• Venator Robotics

Our drivetrain steps up a gear!

In order for Dullahan to be successful in the arena, a powerful drive system is critical for our robot to push other machines around and control the pace of the fight. The robot is most effective when it can bully opponents into an arena corner, and land many successive hits with the axe. Furthermore, as this is a combat machine, the drive system must be very reliable and resilient to damage - a drive train failure will likely result in the loss of the fight.

Brushed or Brushless?

The first step was to select brushed or brushless motors. Although a brushless system generally has a more desirable power to weight ratio, we selected brushed motors for superior reliability and reduced cost. Perhaps with more time to refine a brushless setup we could have gone down that route, but in consideration of time restraints, we chose brushed motors. I have always preferred robustness over raw power, and I think this choice paid off - we won both of our fights at the Fightfest due to our opponents' brushless drive systems sustaining damage in combat, while our brushed setup ran faultlessly throughout.

We paired 18v 550 motors with Banebots 26:1 planetary gearboxes. Banebots gearboxes are the toughest planetaries we could get our hands on, and the 26:1 model provided ample torque to push other robots around, whilst being compact enough for our chassis. Banebots products are usually priced well out of my budget, but thanks to our sponsorship from Labman, we were able to use them in Dullahan to great success.

Printed Power Transmission

To compensate for the weight of the motor and gearbox assembly, the front wheels are directly driven, and power is transmitted to the rear wheels via 5M HTD belts and custom 3D printed pulleys. The pulleys are printed with SLS PA12 Nylon, which provided the freedom to design very precise mounting points and keyways to interface with the rest of the drive system. The reduced weight and cost of the 3-D printed pulleys meant they had many advantages over off-the-shelf aluminium pulleys.

We used 3D People for our pulleys and they turned out very well. In consideration of the provided tolerances, we dimensioned the bore and keyway to be slightly smaller than necessary. Fine adjustments were made with a small file to produce the desired press fit.
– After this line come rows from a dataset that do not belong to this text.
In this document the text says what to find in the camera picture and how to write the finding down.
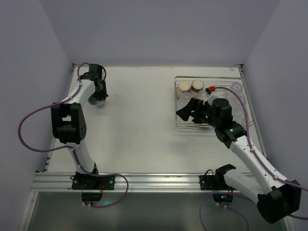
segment lavender wall
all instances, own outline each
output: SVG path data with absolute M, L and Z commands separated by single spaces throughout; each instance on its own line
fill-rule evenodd
M 308 1 L 282 0 L 244 65 L 269 160 L 308 187 Z M 302 193 L 298 215 L 308 216 Z M 307 230 L 307 221 L 296 221 Z
M 279 0 L 40 0 L 68 57 L 105 65 L 234 65 Z
M 6 0 L 0 7 L 0 230 L 17 230 L 36 169 L 45 154 L 24 148 L 17 138 L 26 113 L 60 100 L 71 64 L 38 0 Z M 51 141 L 50 112 L 26 122 L 23 135 L 35 147 Z

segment white table surface
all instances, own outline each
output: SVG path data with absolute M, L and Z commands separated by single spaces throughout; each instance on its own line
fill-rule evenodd
M 82 67 L 81 74 L 88 70 Z M 214 131 L 178 130 L 175 123 L 174 78 L 240 77 L 228 67 L 107 67 L 103 108 L 86 104 L 86 142 L 100 172 L 202 173 L 232 164 L 249 172 Z M 77 84 L 75 69 L 70 91 Z M 254 126 L 254 143 L 259 147 Z M 66 149 L 51 155 L 48 172 L 75 172 Z

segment transparent plate
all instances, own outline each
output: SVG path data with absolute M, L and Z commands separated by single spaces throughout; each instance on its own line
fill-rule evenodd
M 198 79 L 204 83 L 204 89 L 200 91 L 197 96 L 192 96 L 190 93 L 183 93 L 180 98 L 177 97 L 177 88 L 179 83 L 186 81 L 190 85 L 192 82 Z M 182 109 L 185 105 L 188 104 L 189 100 L 191 97 L 197 98 L 204 100 L 207 97 L 205 89 L 210 87 L 210 86 L 223 86 L 227 88 L 231 88 L 232 90 L 235 90 L 242 98 L 244 103 L 246 104 L 246 108 L 249 111 L 249 107 L 247 104 L 246 100 L 246 94 L 244 91 L 243 83 L 240 78 L 226 78 L 226 77 L 182 77 L 178 76 L 175 77 L 174 81 L 174 95 L 175 95 L 175 111 L 178 111 Z M 239 100 L 231 93 L 228 92 L 224 89 L 218 89 L 217 93 L 220 98 L 227 99 L 232 107 L 232 115 L 233 115 L 233 120 L 236 121 L 237 123 L 241 124 L 245 129 L 246 129 L 246 123 L 245 123 L 245 117 L 244 117 L 244 111 L 242 109 L 242 106 L 239 102 Z M 250 119 L 250 124 L 249 126 L 253 125 L 250 113 L 249 113 L 249 119 Z M 213 129 L 210 125 L 208 124 L 195 124 L 192 121 L 192 117 L 189 117 L 188 121 L 183 121 L 178 115 L 176 115 L 176 124 L 177 127 L 180 129 Z

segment beige cup
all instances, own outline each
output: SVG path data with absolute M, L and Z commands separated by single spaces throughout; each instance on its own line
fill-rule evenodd
M 177 89 L 177 97 L 181 98 L 181 95 L 183 94 L 183 92 L 189 92 L 191 86 L 188 82 L 181 82 L 179 83 L 178 89 Z
M 193 97 L 196 97 L 198 92 L 203 90 L 204 83 L 198 79 L 194 80 L 192 82 L 192 87 L 190 93 L 193 95 Z

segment cable
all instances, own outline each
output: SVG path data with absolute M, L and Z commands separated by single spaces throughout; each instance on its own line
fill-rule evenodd
M 208 171 L 206 171 L 206 172 L 205 172 L 205 174 L 204 174 L 204 175 L 206 176 L 206 175 L 208 174 L 208 172 L 209 172 L 209 171 L 211 171 L 211 172 L 212 172 L 212 175 L 214 174 L 213 170 L 209 169 Z
M 57 147 L 57 148 L 37 149 L 37 148 L 33 148 L 33 147 L 31 147 L 30 145 L 28 145 L 28 144 L 24 141 L 24 139 L 23 139 L 23 137 L 22 137 L 22 135 L 21 135 L 21 127 L 22 127 L 24 121 L 25 121 L 26 119 L 28 119 L 30 116 L 32 116 L 33 114 L 35 114 L 35 113 L 37 113 L 37 112 L 40 112 L 40 111 L 42 111 L 42 110 L 44 110 L 44 109 L 47 109 L 47 108 L 50 108 L 50 107 L 53 107 L 53 106 L 58 106 L 58 105 L 61 105 L 61 104 L 63 104 L 63 103 L 66 103 L 66 102 L 70 101 L 71 98 L 74 98 L 74 97 L 80 92 L 80 89 L 81 89 L 81 84 L 80 84 L 80 83 L 81 83 L 81 78 L 80 78 L 79 71 L 80 71 L 80 68 L 81 68 L 83 65 L 85 65 L 85 64 L 89 65 L 89 63 L 82 63 L 81 65 L 79 65 L 79 67 L 78 67 L 78 69 L 77 69 L 77 77 L 78 77 L 78 81 L 79 81 L 79 86 L 78 86 L 78 89 L 76 90 L 76 92 L 75 92 L 70 98 L 68 98 L 68 99 L 66 99 L 66 100 L 63 100 L 63 101 L 61 101 L 61 102 L 59 102 L 59 103 L 53 103 L 53 104 L 50 104 L 50 105 L 41 107 L 41 108 L 39 108 L 39 109 L 34 110 L 33 112 L 30 112 L 30 113 L 27 114 L 26 116 L 24 116 L 24 117 L 21 119 L 21 121 L 19 122 L 18 129 L 17 129 L 17 134 L 18 134 L 18 139 L 20 140 L 21 144 L 22 144 L 24 147 L 26 147 L 27 149 L 30 149 L 30 150 L 32 150 L 32 151 L 34 151 L 34 152 L 45 153 L 45 152 L 52 152 L 52 151 L 60 150 L 60 149 L 62 149 L 62 148 L 72 149 L 72 150 L 73 150 L 72 152 L 73 152 L 73 155 L 74 155 L 74 158 L 75 158 L 75 161 L 76 161 L 77 165 L 80 167 L 81 170 L 83 170 L 85 173 L 87 173 L 87 174 L 90 175 L 90 176 L 98 177 L 98 178 L 99 178 L 99 177 L 106 177 L 106 176 L 119 176 L 119 177 L 122 177 L 122 178 L 126 181 L 126 185 L 127 185 L 127 186 L 126 186 L 126 190 L 125 190 L 124 195 L 123 195 L 119 200 L 117 200 L 117 201 L 115 201 L 115 202 L 113 202 L 113 203 L 111 203 L 111 204 L 109 204 L 109 205 L 102 205 L 102 206 L 100 206 L 100 205 L 91 205 L 91 207 L 95 207 L 95 208 L 106 208 L 106 207 L 110 207 L 110 206 L 113 206 L 113 205 L 119 203 L 119 202 L 122 201 L 122 200 L 124 199 L 124 197 L 127 195 L 129 185 L 128 185 L 128 180 L 127 180 L 127 178 L 126 178 L 125 176 L 123 176 L 123 175 L 121 175 L 121 174 L 118 174 L 118 173 L 106 174 L 106 175 L 96 175 L 96 174 L 92 174 L 91 172 L 87 171 L 83 166 L 80 165 L 80 162 L 79 162 L 79 160 L 78 160 L 78 157 L 77 157 L 77 154 L 76 154 L 76 152 L 75 152 L 75 150 L 74 150 L 74 147 L 72 147 L 72 146 L 70 146 L 70 145 L 64 145 L 64 146 Z M 104 69 L 104 72 L 105 72 L 105 76 L 104 76 L 104 80 L 105 80 L 105 79 L 106 79 L 107 73 L 106 73 L 106 69 L 105 69 L 104 67 L 103 67 L 103 69 Z
M 103 68 L 103 70 L 104 70 L 104 79 L 102 80 L 102 81 L 105 81 L 105 79 L 106 79 L 106 76 L 107 76 L 107 72 L 106 72 L 106 69 L 102 66 L 102 68 Z
M 250 147 L 250 149 L 252 149 L 252 153 L 253 155 L 255 156 L 255 158 L 258 160 L 258 162 L 262 165 L 262 167 L 272 176 L 274 177 L 277 181 L 279 182 L 282 182 L 282 183 L 285 183 L 285 184 L 288 184 L 288 185 L 291 185 L 291 186 L 294 186 L 294 187 L 297 187 L 297 188 L 300 188 L 306 192 L 308 192 L 308 188 L 307 187 L 304 187 L 304 186 L 301 186 L 301 185 L 298 185 L 298 184 L 294 184 L 292 182 L 289 182 L 288 180 L 283 180 L 283 179 L 280 179 L 279 177 L 277 177 L 274 173 L 272 173 L 272 171 L 262 162 L 262 160 L 260 159 L 260 157 L 257 155 L 257 153 L 255 152 L 255 150 L 253 149 L 253 146 L 251 144 L 251 140 L 250 140 L 250 133 L 249 133 L 249 117 L 248 117 L 248 112 L 247 112 L 247 109 L 246 109 L 246 106 L 244 104 L 244 102 L 242 101 L 242 99 L 240 98 L 240 96 L 233 90 L 229 89 L 229 88 L 226 88 L 226 87 L 216 87 L 216 89 L 224 89 L 224 90 L 228 90 L 230 91 L 233 95 L 235 95 L 237 97 L 237 99 L 240 101 L 242 107 L 243 107 L 243 110 L 244 110 L 244 114 L 245 114 L 245 120 L 246 120 L 246 131 L 247 131 L 247 142 L 248 142 L 248 145 Z M 295 215 L 290 215 L 291 217 L 293 218 L 296 218 L 296 219 L 302 219 L 302 220 L 308 220 L 308 217 L 299 217 L 299 216 L 295 216 Z
M 296 216 L 296 215 L 289 215 L 289 217 L 295 218 L 295 219 L 300 219 L 300 220 L 308 220 L 307 217 L 301 217 L 301 216 Z
M 205 227 L 205 224 L 204 224 L 204 222 L 203 222 L 203 220 L 202 220 L 202 206 L 203 206 L 203 204 L 204 204 L 204 202 L 207 200 L 207 198 L 209 198 L 210 196 L 212 196 L 212 195 L 232 195 L 232 196 L 236 196 L 236 197 L 240 197 L 240 198 L 243 198 L 243 199 L 247 199 L 246 197 L 244 197 L 244 196 L 242 196 L 242 195 L 236 195 L 236 194 L 233 194 L 233 193 L 230 193 L 230 192 L 212 192 L 212 193 L 210 193 L 209 195 L 207 195 L 204 199 L 203 199 L 203 201 L 201 202 L 201 204 L 200 204 L 200 206 L 199 206 L 199 219 L 200 219 L 200 222 L 201 222 L 201 225 L 202 225 L 202 227 L 203 227 L 203 229 L 205 230 L 205 231 L 208 231 L 208 229 Z M 230 210 L 232 210 L 232 211 L 234 211 L 234 212 L 236 212 L 236 213 L 238 213 L 244 220 L 245 220 L 245 222 L 246 222 L 246 225 L 247 225 L 247 231 L 250 231 L 250 226 L 249 226 L 249 223 L 248 223 L 248 220 L 247 220 L 247 218 L 240 212 L 240 211 L 238 211 L 238 210 L 236 210 L 236 209 L 234 209 L 234 208 L 231 208 L 231 207 L 226 207 L 227 209 L 230 209 Z

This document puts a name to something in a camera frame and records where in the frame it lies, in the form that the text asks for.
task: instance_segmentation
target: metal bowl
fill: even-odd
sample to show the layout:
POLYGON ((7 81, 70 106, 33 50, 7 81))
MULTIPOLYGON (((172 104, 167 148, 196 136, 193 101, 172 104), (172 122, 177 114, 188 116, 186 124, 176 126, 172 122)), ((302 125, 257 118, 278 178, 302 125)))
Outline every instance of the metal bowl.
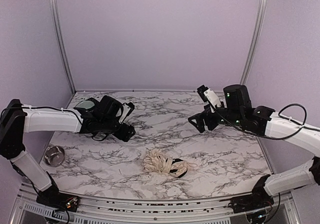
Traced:
POLYGON ((48 166, 57 167, 63 163, 65 156, 64 149, 61 146, 54 146, 45 152, 44 161, 48 166))

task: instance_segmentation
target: marble surface
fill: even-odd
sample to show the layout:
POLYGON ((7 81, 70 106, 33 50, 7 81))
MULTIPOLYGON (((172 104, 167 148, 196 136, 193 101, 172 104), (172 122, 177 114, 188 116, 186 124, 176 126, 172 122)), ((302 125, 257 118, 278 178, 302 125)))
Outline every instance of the marble surface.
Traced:
POLYGON ((81 92, 70 107, 103 95, 135 104, 126 123, 135 127, 136 135, 127 143, 112 136, 96 142, 90 135, 56 132, 50 146, 62 146, 66 159, 56 168, 41 166, 61 190, 125 199, 194 199, 248 192, 270 174, 255 137, 225 126, 200 134, 188 123, 188 117, 203 110, 197 93, 81 92), (145 173, 142 161, 153 148, 198 168, 182 178, 145 173))

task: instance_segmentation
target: rope
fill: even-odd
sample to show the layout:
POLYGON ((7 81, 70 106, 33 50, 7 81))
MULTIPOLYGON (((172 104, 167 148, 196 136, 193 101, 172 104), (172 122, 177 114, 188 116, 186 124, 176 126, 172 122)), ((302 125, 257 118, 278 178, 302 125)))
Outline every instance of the rope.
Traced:
POLYGON ((198 165, 181 159, 166 157, 159 149, 153 149, 145 155, 143 160, 144 172, 159 172, 174 177, 183 177, 188 168, 196 168, 198 165))

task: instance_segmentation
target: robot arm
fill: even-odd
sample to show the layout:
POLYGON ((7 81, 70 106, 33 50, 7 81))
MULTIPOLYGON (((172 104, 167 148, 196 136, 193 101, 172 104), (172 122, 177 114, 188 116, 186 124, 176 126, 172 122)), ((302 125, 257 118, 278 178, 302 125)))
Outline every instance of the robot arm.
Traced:
POLYGON ((52 177, 26 150, 23 133, 67 131, 91 133, 93 136, 103 133, 105 137, 112 134, 127 142, 136 132, 124 120, 134 107, 132 103, 122 104, 109 96, 104 96, 100 102, 90 98, 72 109, 33 107, 22 105, 20 100, 12 100, 1 113, 0 155, 10 160, 14 169, 26 176, 39 190, 41 196, 38 196, 37 202, 53 207, 66 205, 70 211, 76 211, 78 198, 59 192, 52 177))
POLYGON ((231 201, 234 212, 264 207, 272 196, 279 192, 309 184, 320 184, 320 131, 311 125, 298 125, 296 120, 279 115, 274 109, 258 106, 252 108, 248 90, 244 85, 224 88, 226 108, 211 89, 201 86, 198 93, 203 101, 209 102, 202 113, 190 117, 189 122, 202 133, 205 126, 214 130, 219 124, 232 125, 240 131, 269 139, 285 140, 313 153, 313 160, 280 174, 263 176, 249 196, 235 197, 231 201), (239 203, 250 203, 246 207, 239 203))

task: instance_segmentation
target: purple wall
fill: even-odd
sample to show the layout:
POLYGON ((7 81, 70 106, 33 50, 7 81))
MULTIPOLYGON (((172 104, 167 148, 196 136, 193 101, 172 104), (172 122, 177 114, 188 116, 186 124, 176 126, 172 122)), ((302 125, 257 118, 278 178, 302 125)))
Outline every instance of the purple wall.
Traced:
MULTIPOLYGON (((49 0, 0 0, 0 109, 13 98, 65 106, 71 98, 58 50, 49 0)), ((25 136, 40 160, 50 133, 25 136)), ((0 223, 7 223, 21 179, 0 156, 0 223)))
POLYGON ((57 0, 78 90, 239 82, 259 0, 57 0))
MULTIPOLYGON (((247 82, 254 105, 277 110, 301 103, 307 122, 320 126, 320 0, 268 0, 262 34, 247 82)), ((302 118, 300 109, 288 114, 302 118)), ((263 141, 277 172, 312 158, 284 141, 263 141)), ((293 191, 303 224, 319 223, 320 187, 293 191)))

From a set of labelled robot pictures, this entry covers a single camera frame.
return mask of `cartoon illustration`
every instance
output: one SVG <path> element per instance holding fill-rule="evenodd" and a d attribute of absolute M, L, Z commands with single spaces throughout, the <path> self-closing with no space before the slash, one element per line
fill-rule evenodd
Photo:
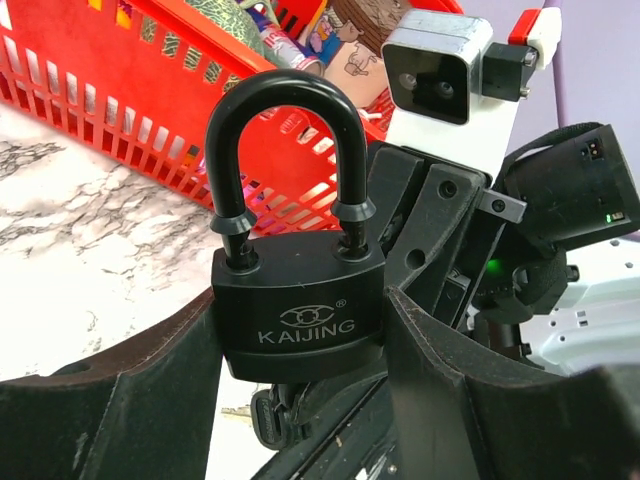
<path fill-rule="evenodd" d="M 367 67 L 369 62 L 377 62 L 378 57 L 361 43 L 356 43 L 356 51 L 349 55 L 349 60 L 344 66 L 344 71 L 354 77 L 357 75 L 369 75 Z"/>
<path fill-rule="evenodd" d="M 344 43 L 353 43 L 363 34 L 351 20 L 343 22 L 333 8 L 329 8 L 309 34 L 307 47 L 328 65 Z"/>

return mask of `screw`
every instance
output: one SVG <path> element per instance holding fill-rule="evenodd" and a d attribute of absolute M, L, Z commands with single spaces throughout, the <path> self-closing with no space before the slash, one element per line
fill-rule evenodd
<path fill-rule="evenodd" d="M 503 200 L 494 200 L 491 204 L 491 208 L 493 208 L 494 212 L 501 213 L 504 212 L 504 209 L 507 208 L 507 205 Z"/>
<path fill-rule="evenodd" d="M 525 56 L 524 56 L 524 65 L 525 67 L 533 67 L 533 65 L 536 63 L 536 60 L 538 59 L 538 56 L 535 54 L 535 52 L 528 52 Z"/>

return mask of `white marble countertop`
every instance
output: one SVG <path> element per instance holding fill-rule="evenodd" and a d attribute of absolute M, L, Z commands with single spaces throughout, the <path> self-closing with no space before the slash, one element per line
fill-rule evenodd
<path fill-rule="evenodd" d="M 211 213 L 0 105 L 0 380 L 86 357 L 209 285 Z M 245 480 L 272 452 L 247 418 L 257 385 L 220 384 L 209 474 Z"/>

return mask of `red plastic basket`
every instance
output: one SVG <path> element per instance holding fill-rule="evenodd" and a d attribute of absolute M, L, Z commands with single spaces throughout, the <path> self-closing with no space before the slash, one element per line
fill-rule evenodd
<path fill-rule="evenodd" d="M 183 0 L 127 3 L 134 7 L 128 29 L 116 23 L 118 0 L 0 0 L 10 19 L 0 27 L 2 100 L 212 208 L 200 167 L 211 110 L 232 73 L 275 67 Z M 461 12 L 453 0 L 412 3 Z M 280 0 L 277 13 L 297 36 L 318 5 Z M 151 43 L 140 39 L 144 15 L 157 22 Z M 181 40 L 173 58 L 162 53 L 169 31 Z M 190 46 L 203 54 L 195 71 L 184 67 Z M 204 78 L 211 60 L 224 67 L 215 83 Z M 367 138 L 383 140 L 393 110 L 388 93 L 369 110 L 382 116 L 364 122 Z M 336 226 L 332 143 L 324 123 L 299 109 L 274 109 L 247 126 L 239 155 L 247 201 L 259 216 L 255 233 Z"/>

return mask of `padlock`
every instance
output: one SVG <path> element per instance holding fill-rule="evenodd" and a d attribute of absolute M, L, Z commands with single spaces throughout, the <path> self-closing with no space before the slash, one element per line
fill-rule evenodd
<path fill-rule="evenodd" d="M 238 143 L 254 116 L 279 106 L 316 113 L 333 133 L 338 185 L 331 212 L 342 231 L 249 240 L 257 218 L 244 201 Z M 379 243 L 366 238 L 365 222 L 375 213 L 366 155 L 356 108 L 313 74 L 254 75 L 213 111 L 205 158 L 215 209 L 211 229 L 222 235 L 224 248 L 214 254 L 211 283 L 216 332 L 235 378 L 316 381 L 381 357 L 385 258 Z"/>

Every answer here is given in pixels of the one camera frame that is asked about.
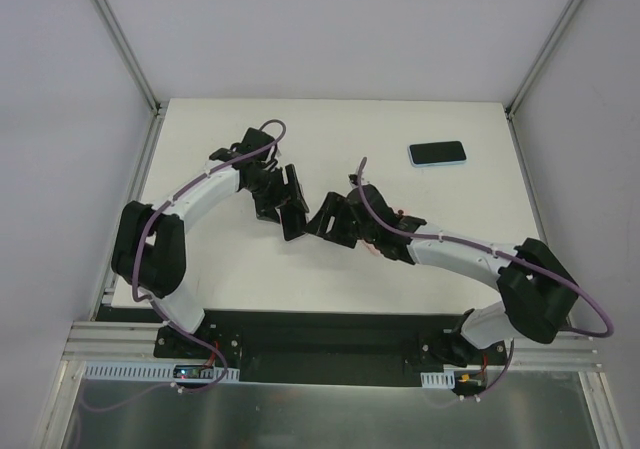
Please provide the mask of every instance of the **white table surface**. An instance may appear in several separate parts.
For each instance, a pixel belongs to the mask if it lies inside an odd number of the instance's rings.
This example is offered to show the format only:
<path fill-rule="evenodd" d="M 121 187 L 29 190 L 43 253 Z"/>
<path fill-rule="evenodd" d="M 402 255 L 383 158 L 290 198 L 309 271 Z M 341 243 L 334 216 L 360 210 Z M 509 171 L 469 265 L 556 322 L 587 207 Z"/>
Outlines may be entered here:
<path fill-rule="evenodd" d="M 142 201 L 186 182 L 210 153 L 270 118 L 287 124 L 279 160 L 295 164 L 310 218 L 327 192 L 348 193 L 347 176 L 366 155 L 365 178 L 396 209 L 493 242 L 538 237 L 503 108 L 491 103 L 173 99 Z M 447 140 L 462 141 L 465 164 L 410 164 L 409 144 Z M 205 216 L 187 246 L 186 277 L 208 309 L 462 313 L 499 299 L 476 281 L 374 256 L 362 244 L 284 242 L 280 226 L 256 220 L 247 191 Z M 122 279 L 112 305 L 142 307 Z"/>

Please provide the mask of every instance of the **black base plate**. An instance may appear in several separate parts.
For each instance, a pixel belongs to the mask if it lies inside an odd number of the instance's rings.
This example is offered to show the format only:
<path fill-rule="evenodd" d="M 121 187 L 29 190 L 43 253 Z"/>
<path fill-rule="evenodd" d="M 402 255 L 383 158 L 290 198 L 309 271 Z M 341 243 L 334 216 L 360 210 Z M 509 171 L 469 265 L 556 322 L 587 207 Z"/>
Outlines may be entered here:
<path fill-rule="evenodd" d="M 245 382 L 419 387 L 421 372 L 440 372 L 429 344 L 458 315 L 373 315 L 207 311 L 196 336 L 217 342 Z M 505 362 L 504 344 L 478 351 L 470 364 Z M 209 352 L 168 327 L 154 356 L 205 360 Z"/>

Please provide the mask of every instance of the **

There were concerns about the durability of 3-D printed parts in such a critical area of the robot, but the belt-pulley system of the drive worked brilliantly, and is still fully functional, even after the wheels sustained significant damage during FightFest 2021. As can be seen in the image below, the pulley diameter is designed so that the belts do not protrude out from the bottom of the robot, and are instead shielded by the baseplate and the wheels.

Wheels fit for a legend!

The wheels are 65mm diameter solid HDPE rod, cut into sections with bike tyre screwed in around the edge for traction. I have had previous experience of thinner nylon castor wheels cracking, or wheels hubs failing in large impacts, and I wanted to ensure this wouldn't be an issue on Dullahan. The rear wheels were bored out, and two roller bearings were pressed in to eliminate the need for a separate hub. Unfortunately as I do not own a lathe and could not access my University's equipment during lockdown, we couldn't manufacture these parts ourselves. The absolute legend, Felix from Team Impact, stepped in and gave us a hand here with some fantastic craftsmanship. These are by far the most durable wheels I have designed for a combat robot, and I hope to improve this design even further for future builds.

How does it perform?

Running on a 5s LiPo and 85mm diameter wheels, we estimated that in ideal conditions on a steel floor, Dullahan would reach a top speed of 9.8 mph, in 0.69s. While real-world values will be slightly less than this, this drive setup is quick, manoeuvrable and very robust with plenty of torque - a huge step forward from my previous builds in terms of performance and engineering design. I am curious to learn how lower ratio gearboxes would perform - a 16:1 ratio is a popular choice for banebots gearboxes for a high top speed, but I was not convinced this system would have the torque to reach that top speed over the distance of the arena. We could definitely consider this for future builds, or as I mentioned above, attempt a brushless system with more testing.

Nonetheless, I am delighted with how our chosen setup ran at the FightFest. I am sure it will continue to perform well in this machine for many events to come!